I'm thinking about taking a trip to Cave Run later this summer and was wondering if anyone has been there.
Do they have any kind of lake front cabins with docks, or lodging close to the lake?
Is this lake as good as everyone says it is for Muskies?
How's the bass fishing?
All info will be greatly appreciated.


----------



## Alter (Apr 8, 2004)

My family's got a cabin down there. I visit a time or two per year for muskie fishing.

There are several cabin rentals availible around the lake, check out this site: http://www.caverun.org/CaveRunLake_Lodging_and_Camping.htm for lodging. Before we got our cabin we rented a cabin down there for a few years. I'm not sure if you will find lodging with a boat dock but there is lodging very close to the lake.

The lake is very good for 'skis from spring through fall. Generally, the fish we catch there are not huge but the numbers are good. I've had 5 and 6 fish days there and have only been skunked on one trip when the weather was decent. The biggest muskie I've pulled from the Cave was 44", dad's got a few bigger than that. On average our fish are in the mid to upper 30" range.
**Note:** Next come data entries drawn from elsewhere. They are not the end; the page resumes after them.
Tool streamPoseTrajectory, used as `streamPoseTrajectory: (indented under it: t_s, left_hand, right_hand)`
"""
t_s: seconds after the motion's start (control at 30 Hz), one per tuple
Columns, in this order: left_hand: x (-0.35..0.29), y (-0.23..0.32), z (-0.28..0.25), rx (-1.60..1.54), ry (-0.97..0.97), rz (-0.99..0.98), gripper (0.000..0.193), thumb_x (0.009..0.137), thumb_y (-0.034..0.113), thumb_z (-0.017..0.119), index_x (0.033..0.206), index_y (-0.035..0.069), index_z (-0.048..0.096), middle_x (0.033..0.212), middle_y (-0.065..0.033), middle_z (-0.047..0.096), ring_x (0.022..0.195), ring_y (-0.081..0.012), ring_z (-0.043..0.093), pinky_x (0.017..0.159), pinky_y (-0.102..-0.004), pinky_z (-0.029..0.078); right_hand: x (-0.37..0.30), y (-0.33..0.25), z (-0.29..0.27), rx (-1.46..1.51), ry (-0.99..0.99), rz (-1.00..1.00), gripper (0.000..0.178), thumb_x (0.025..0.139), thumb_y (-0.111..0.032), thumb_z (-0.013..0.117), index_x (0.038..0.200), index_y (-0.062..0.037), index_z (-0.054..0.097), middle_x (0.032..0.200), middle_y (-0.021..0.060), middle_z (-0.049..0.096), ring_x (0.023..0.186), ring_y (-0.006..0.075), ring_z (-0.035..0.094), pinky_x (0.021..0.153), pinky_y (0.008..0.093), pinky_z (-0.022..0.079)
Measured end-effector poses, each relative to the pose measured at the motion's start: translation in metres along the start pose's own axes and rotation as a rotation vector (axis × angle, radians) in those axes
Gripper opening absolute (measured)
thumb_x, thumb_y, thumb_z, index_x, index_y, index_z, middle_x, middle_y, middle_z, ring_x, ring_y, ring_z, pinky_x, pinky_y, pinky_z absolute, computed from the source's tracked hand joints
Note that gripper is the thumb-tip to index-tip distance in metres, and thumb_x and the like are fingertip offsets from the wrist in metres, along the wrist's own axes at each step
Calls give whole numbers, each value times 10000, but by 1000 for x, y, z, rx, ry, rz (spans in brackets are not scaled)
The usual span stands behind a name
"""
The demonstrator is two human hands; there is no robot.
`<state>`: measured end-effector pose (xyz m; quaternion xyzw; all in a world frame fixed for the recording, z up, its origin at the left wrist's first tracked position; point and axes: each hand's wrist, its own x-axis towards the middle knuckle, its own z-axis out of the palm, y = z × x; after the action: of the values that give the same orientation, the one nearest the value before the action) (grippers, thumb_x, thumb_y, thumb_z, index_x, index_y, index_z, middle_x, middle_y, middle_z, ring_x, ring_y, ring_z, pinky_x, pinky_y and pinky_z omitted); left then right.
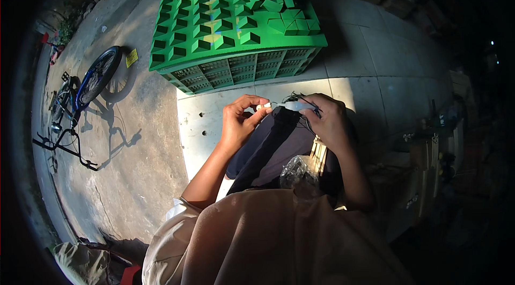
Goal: Apply glue and assemble small wooden sticks into a structure.
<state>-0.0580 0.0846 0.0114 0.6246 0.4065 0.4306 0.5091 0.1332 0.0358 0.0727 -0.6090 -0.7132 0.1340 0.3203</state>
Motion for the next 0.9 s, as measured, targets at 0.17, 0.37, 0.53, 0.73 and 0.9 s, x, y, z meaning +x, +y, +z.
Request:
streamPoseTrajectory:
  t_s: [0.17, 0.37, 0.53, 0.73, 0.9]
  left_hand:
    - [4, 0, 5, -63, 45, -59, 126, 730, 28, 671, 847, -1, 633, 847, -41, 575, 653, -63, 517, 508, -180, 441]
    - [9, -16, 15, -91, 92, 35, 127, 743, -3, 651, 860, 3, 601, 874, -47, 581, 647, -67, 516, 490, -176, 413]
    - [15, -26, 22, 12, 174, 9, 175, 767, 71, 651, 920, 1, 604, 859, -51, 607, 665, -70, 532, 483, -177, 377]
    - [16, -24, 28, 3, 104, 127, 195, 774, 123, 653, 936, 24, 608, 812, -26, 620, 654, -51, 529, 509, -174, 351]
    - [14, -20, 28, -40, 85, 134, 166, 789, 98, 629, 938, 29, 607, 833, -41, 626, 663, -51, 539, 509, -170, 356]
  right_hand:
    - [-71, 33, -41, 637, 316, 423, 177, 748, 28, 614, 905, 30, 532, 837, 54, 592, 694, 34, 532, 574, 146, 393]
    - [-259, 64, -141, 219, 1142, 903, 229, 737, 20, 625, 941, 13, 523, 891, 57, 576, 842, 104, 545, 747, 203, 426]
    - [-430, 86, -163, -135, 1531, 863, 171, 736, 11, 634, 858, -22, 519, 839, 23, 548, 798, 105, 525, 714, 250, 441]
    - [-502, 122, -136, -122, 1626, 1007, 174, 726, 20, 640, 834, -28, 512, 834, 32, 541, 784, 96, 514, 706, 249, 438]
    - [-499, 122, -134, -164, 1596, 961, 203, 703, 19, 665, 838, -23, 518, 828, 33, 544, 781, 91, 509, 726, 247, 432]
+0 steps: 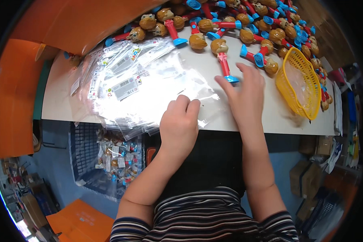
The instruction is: Packing small toys into plastic bags and sealing them.
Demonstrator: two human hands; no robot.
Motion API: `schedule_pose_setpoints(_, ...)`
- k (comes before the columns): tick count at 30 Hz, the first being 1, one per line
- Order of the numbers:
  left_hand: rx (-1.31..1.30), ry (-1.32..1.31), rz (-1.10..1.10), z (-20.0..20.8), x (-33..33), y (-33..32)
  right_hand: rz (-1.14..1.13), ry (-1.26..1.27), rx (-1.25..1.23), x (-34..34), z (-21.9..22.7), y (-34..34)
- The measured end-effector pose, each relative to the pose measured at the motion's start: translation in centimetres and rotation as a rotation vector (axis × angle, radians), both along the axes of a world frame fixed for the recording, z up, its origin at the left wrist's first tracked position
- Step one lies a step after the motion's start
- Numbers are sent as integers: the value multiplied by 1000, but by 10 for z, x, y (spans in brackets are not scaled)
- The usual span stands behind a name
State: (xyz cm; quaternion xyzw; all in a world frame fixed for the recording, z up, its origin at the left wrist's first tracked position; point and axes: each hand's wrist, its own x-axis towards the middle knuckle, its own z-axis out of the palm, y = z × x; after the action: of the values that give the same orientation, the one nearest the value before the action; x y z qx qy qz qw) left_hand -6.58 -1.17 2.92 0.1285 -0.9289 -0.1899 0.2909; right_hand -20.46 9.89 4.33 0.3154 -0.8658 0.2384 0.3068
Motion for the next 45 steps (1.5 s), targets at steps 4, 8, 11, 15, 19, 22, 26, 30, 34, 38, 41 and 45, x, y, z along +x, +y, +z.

The LM bass fishing there is pretty good. Lots of 12-15" fish and we've caught them up to 18". Not a great LM lake but there are enough in there to give you something to do when you aren't muskie fishing. There's also a good number of spotted bass in the lower area of the lake and up the creeks. I've caught some nice spots there in the middle of a hot summer day when nothing else was biting. There's a slot limit on LM bass but no size limit on the spots.

The crappie fishing is also decent but not great in spring and fall if you are looking to catch dinner.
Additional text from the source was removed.